Taking the Google thread in a new direction, check out this CNN article. Competition has quickly found the corner of the Internet devoted to online maps. Mapquest and Yahoo are prominent examples, but there are dozens of options and early this year Google jumped into the fray. What is new? Well the ever-industrious denizens of cyberspace (long time since you saw that word) have figured out that the Google map tools are easier to hack and subsequently marry to other databases. The result is homegrown locational tools to guide people in tight housing markets or away from urban crime patterns. Read the story for more details and pay attention to the following passage:
All these sites are operating without Google's permission, clearly violating the company's user agreement. But none charges any fees, and Mountain View-based Google, which declined to comment through a spokesman, has made no effort to shut them down.
"Why would they?" asks Kenneth Tan, who works for a Chicago-based media research firm and is relying on Housingmaps.com to find a new place in New York. "This is fantastic publicity for the company."

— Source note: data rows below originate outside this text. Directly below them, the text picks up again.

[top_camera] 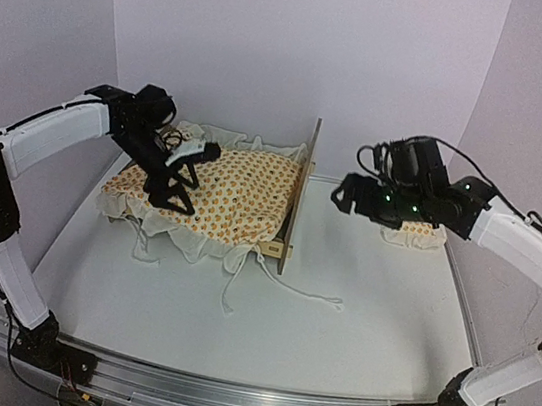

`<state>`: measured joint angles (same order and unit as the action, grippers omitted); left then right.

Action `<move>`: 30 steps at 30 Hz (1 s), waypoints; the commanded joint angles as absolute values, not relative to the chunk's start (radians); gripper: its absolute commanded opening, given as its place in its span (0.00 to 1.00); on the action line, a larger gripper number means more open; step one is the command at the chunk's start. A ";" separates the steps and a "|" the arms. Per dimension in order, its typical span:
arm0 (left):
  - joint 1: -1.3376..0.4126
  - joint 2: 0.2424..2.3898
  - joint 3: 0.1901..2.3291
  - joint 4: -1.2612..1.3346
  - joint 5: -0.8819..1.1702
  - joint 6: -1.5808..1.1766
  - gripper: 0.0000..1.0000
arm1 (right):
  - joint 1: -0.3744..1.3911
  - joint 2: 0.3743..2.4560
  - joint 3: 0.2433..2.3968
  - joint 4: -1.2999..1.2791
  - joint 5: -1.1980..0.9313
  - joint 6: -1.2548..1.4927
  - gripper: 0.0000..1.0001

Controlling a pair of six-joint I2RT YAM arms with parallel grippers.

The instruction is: Set up the pet bed

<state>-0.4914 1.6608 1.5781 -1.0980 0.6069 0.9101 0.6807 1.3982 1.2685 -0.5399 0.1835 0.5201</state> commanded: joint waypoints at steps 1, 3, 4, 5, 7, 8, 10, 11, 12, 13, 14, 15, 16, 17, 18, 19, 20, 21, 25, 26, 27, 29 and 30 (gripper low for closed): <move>-0.302 1.764 1.808 -0.938 0.541 0.613 0.85 | 0.813 1.572 1.576 -0.536 0.414 0.546 0.90; -0.237 1.820 1.882 -0.887 0.454 0.504 0.85 | 0.845 1.672 1.685 -0.536 0.459 0.556 0.88; -0.210 1.837 1.908 -0.865 0.424 0.462 0.85 | 0.852 1.716 1.739 -0.537 0.467 0.560 0.87; -0.179 1.854 1.922 -0.853 0.400 0.423 0.84 | 0.858 1.760 1.770 -0.539 0.474 0.570 0.86; -0.124 1.875 1.933 -0.818 0.370 0.361 0.84 | 0.864 1.841 1.833 -0.546 0.495 0.594 0.83; -0.103 1.876 1.928 -0.803 0.363 0.342 0.84 | 0.868 1.869 1.854 -0.549 0.517 0.593 0.83; -0.075 1.871 1.906 -0.774 0.345 0.333 0.83 | 0.873 1.927 1.896 -0.560 0.554 0.576 0.82; -0.073 1.863 1.890 -0.756 0.324 0.340 0.82 | 0.874 1.953 1.918 -0.568 0.568 0.563 0.80; -0.072 1.850 1.872 -0.740 0.315 0.357 0.82 | 0.874 1.975 1.939 -0.576 0.573 0.545 0.77; -0.072 1.840 1.853 -0.724 0.312 0.369 0.82 | 0.875 1.995 1.958 -0.585 0.575 0.535 0.74; -0.071 1.829 1.839 -0.712 0.308 0.381 0.82 | 0.875 2.007 1.968 -0.597 0.580 0.531 0.72; -0.072 1.822 1.824 -0.703 0.308 0.389 0.82 | 0.875 2.014 1.970 -0.603 0.588 0.531 0.68; -0.072 1.815 1.813 -0.701 0.313 0.400 0.81 | 0.875 2.014 1.963 -0.607 0.599 0.533 0.65; -0.072 1.809 1.806 -0.700 0.317 0.406 0.81 | 0.874 2.011 1.954 -0.609 0.616 0.535 0.62; -0.072 1.804 1.795 -0.698 0.321 0.410 0.81 | 0.874 2.007 1.936 -0.610 0.635 0.538 0.60; -0.072 1.800 1.786 -0.697 0.326 0.415 0.80 | 0.875 1.999 1.921 -0.610 0.662 0.540 0.56; -0.072 1.794 1.775 -0.695 0.331 0.420 0.80 | 0.875 1.991 1.900 -0.610 0.683 0.541 0.53; -0.073 1.790 1.764 -0.693 0.338 0.423 0.79 | 0.874 1.986 1.885 -0.610 0.703 0.539 0.51; -0.072 1.781 1.741 -0.689 0.372 0.421 0.78 | 0.860 1.980 1.849 -0.612 0.745 0.527 0.15; -0.073 1.781 1.740 -0.689 0.381 0.419 0.78 | 0.859 1.978 1.844 -0.613 0.746 0.524 0.10; -0.073 1.780 1.741 -0.691 0.387 0.417 0.78 | 0.858 1.976 1.838 -0.615 0.749 0.518 0.08; -0.073 1.776 1.742 -0.696 0.396 0.417 0.77 | 0.858 1.942 1.808 -0.624 0.759 0.525 0.02; -0.073 1.772 1.741 -0.700 0.399 0.417 0.77 | 0.858 1.919 1.786 -0.627 0.765 0.530 0.00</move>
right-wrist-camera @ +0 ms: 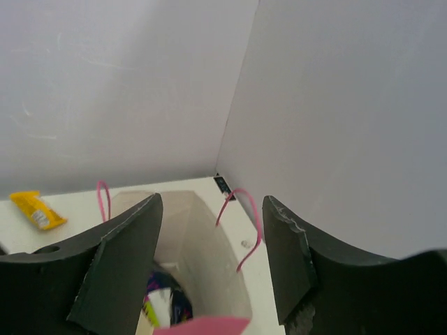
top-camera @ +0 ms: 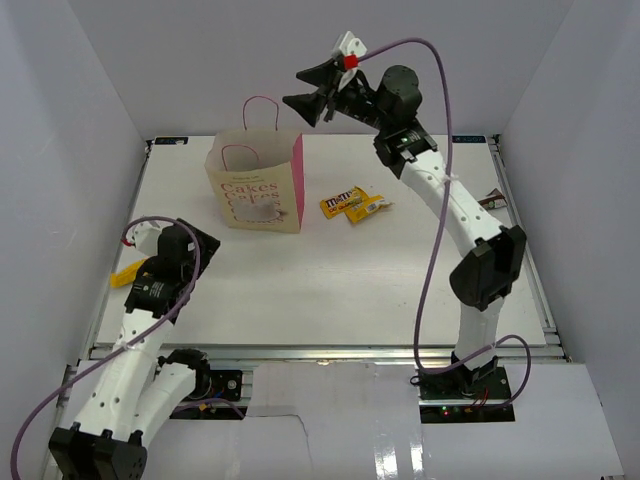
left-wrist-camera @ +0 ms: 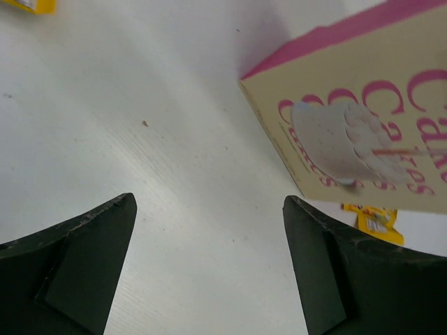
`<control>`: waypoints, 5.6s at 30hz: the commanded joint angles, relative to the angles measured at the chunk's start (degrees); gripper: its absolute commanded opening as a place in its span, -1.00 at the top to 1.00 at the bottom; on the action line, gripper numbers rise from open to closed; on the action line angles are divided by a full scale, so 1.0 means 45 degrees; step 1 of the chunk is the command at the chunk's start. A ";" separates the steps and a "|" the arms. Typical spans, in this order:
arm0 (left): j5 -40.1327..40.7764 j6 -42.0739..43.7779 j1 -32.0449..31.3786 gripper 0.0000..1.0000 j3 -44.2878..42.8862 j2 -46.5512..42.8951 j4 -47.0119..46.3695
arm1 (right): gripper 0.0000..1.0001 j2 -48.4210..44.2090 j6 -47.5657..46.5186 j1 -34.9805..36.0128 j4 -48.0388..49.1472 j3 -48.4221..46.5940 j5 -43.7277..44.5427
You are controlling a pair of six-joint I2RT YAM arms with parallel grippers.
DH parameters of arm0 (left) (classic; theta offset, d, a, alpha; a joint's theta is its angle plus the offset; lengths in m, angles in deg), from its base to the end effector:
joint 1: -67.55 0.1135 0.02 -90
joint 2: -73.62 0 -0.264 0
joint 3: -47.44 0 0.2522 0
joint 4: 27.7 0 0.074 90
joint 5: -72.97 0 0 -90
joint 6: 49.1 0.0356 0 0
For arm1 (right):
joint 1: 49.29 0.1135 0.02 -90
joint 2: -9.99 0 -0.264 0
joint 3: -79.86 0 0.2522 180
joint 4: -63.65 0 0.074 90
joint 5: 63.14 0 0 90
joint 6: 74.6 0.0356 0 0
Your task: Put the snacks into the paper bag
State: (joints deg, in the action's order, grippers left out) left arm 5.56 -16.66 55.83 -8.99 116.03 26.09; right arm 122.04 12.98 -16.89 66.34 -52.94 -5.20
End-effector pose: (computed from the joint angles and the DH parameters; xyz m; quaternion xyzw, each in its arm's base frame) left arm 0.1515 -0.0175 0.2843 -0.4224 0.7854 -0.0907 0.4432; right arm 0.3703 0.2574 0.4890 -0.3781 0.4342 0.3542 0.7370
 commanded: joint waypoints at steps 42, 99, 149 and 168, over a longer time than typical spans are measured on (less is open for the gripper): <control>-0.2964 0.1363 0.8641 0.64 -0.3076 0.9254 -0.3070 | -0.78 -0.6561 -1.0772 -0.5638 -1.2776 1.3486 -0.5651; -0.7483 0.8905 0.2254 -0.80 -0.6541 0.5448 -0.6045 | -0.85 -0.0410 0.8895 -0.4936 -0.4984 0.9131 0.0638; -0.7715 0.5311 0.2254 -0.93 0.2491 -0.3468 -0.4482 | 0.85 0.0822 -0.1748 0.1138 -0.4516 -0.0929 0.0149; -0.7871 0.5213 0.2254 -0.93 0.2452 -0.3897 -0.4170 | -0.61 0.0882 -0.2763 0.1355 -0.3440 0.0321 0.2745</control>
State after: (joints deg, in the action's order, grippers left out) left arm -29.06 7.10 66.19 2.09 99.49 6.68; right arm 127.68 3.39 -10.55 47.23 -52.05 2.41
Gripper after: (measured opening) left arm 0.963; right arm 0.783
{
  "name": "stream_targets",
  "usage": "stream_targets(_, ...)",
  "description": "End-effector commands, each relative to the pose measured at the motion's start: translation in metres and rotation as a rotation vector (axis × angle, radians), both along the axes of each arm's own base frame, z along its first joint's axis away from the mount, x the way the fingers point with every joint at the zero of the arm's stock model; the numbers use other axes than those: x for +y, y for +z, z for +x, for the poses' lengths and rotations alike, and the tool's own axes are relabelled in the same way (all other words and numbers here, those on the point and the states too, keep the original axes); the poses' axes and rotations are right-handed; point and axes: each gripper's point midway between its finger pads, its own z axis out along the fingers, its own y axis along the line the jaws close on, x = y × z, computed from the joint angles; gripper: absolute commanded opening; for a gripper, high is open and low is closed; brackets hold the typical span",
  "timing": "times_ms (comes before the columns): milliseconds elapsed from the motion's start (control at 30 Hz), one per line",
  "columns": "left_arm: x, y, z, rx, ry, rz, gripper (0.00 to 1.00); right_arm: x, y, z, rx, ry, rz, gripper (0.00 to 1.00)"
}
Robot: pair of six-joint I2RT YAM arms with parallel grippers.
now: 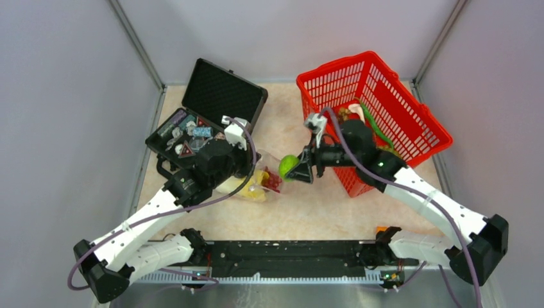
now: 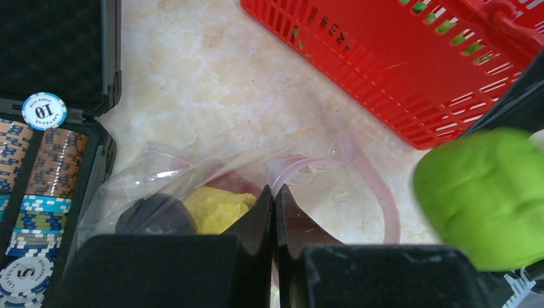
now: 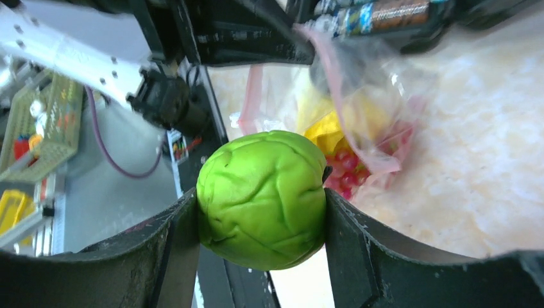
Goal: Place the food in the zip-top bag and seal the zipper
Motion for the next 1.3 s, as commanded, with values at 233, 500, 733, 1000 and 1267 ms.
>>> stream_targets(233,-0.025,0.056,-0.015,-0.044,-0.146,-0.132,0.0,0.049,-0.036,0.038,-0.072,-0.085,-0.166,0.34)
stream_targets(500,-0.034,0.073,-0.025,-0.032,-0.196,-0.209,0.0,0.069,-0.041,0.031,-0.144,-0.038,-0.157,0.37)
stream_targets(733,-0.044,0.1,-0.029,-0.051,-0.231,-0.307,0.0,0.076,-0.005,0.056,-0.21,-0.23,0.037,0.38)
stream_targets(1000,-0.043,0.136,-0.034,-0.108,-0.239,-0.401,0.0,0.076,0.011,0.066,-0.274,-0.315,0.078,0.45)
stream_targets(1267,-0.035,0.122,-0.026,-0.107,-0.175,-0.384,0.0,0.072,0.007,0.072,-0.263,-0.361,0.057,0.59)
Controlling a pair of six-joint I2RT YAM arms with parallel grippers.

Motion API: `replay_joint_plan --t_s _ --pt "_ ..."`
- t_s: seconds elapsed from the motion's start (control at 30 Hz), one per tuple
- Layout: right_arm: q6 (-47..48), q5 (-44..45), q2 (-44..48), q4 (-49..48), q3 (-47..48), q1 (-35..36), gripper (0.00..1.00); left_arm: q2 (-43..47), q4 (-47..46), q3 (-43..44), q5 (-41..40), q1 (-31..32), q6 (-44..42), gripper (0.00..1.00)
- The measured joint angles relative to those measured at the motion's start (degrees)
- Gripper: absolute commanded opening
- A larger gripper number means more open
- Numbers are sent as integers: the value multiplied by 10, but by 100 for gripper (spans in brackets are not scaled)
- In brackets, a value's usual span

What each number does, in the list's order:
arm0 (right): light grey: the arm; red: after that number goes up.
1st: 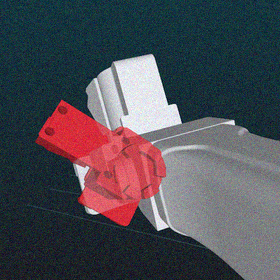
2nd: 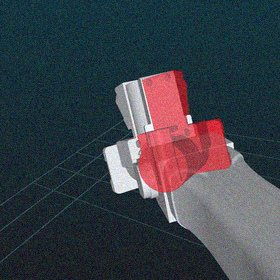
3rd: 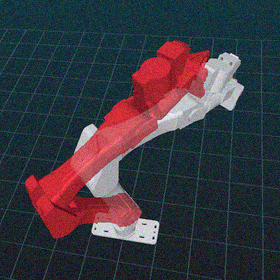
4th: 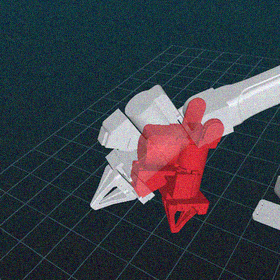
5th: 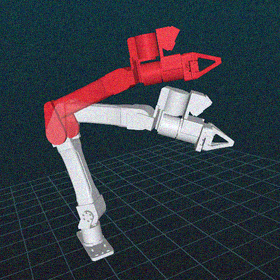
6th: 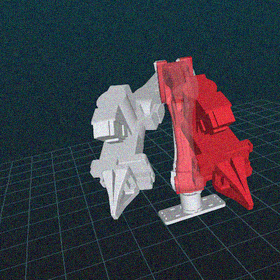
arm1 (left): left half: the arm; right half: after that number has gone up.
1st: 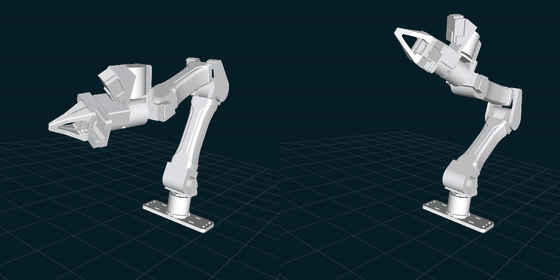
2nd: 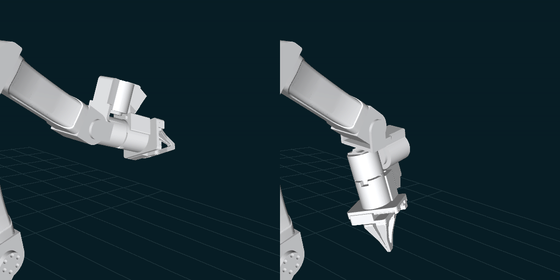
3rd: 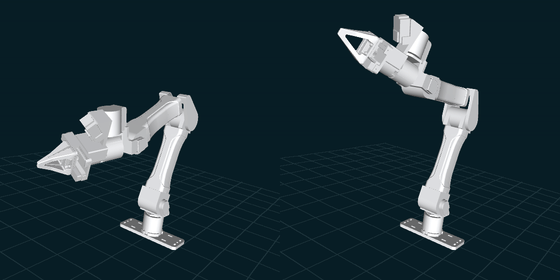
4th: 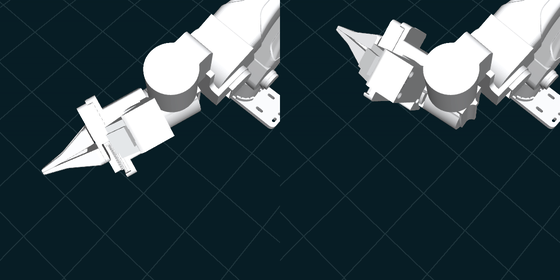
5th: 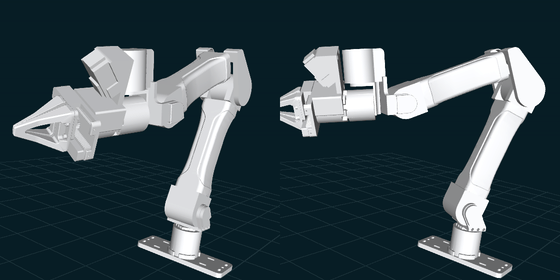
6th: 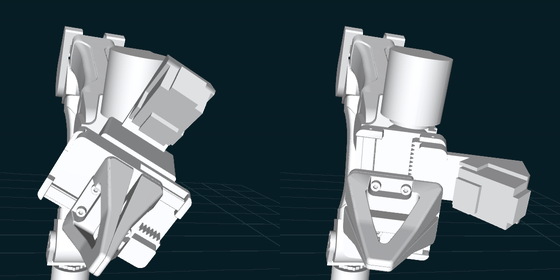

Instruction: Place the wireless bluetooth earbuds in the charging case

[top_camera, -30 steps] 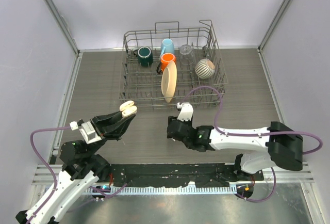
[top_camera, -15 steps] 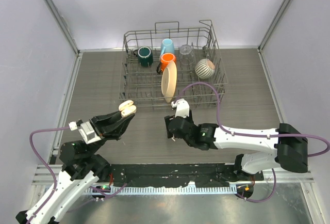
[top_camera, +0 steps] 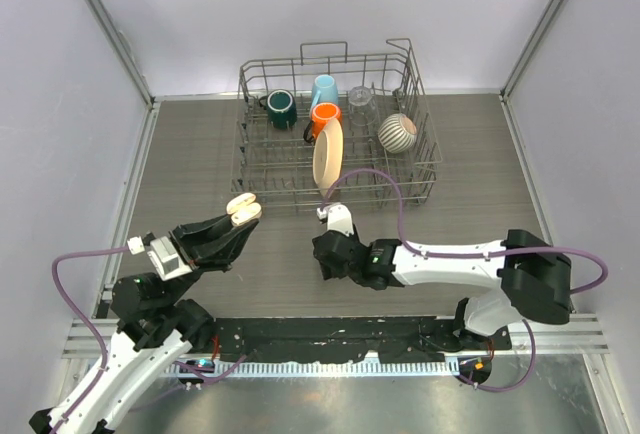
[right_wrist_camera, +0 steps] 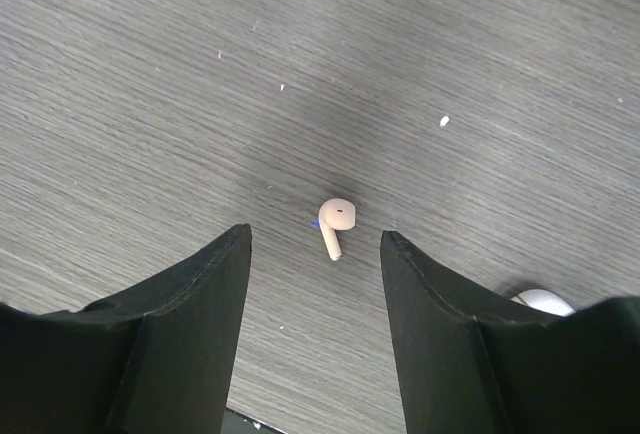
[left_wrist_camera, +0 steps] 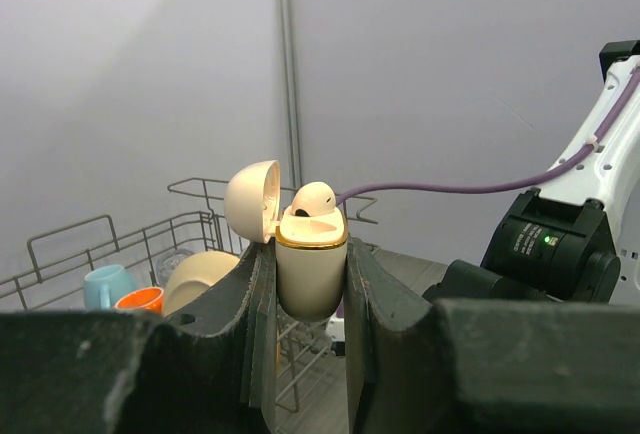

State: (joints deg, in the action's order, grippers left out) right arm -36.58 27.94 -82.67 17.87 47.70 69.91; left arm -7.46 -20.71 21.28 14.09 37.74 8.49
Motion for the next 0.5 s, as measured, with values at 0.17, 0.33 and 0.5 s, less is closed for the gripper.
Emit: replay_joint_plan --t_s 0.17,0.33,0.5 --pt "0 -12 -31 3 8 0 56 0 0 0 0 0 0 0" --pt "-2 -18 -59 6 17 0 55 0 0 0 0 0 0 0" --pt "-6 -21 -83 6 23 -3 53 0 0 0 0 0 0 0"
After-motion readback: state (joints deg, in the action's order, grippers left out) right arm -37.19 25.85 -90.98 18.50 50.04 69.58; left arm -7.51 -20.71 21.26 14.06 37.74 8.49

It generates more than publicity for the company, it is also a growth strategy. Not so long ago Microsoft utilized a similar strategy for independent software writers and its operating system. The result was impressive market share and a host of public policy headaches. Maybe Adam is on to something; my bet is that before "Old Media" is released from regulatory shackles "New Media" like Google will come under withering pressure to acquiesce to their own undoing.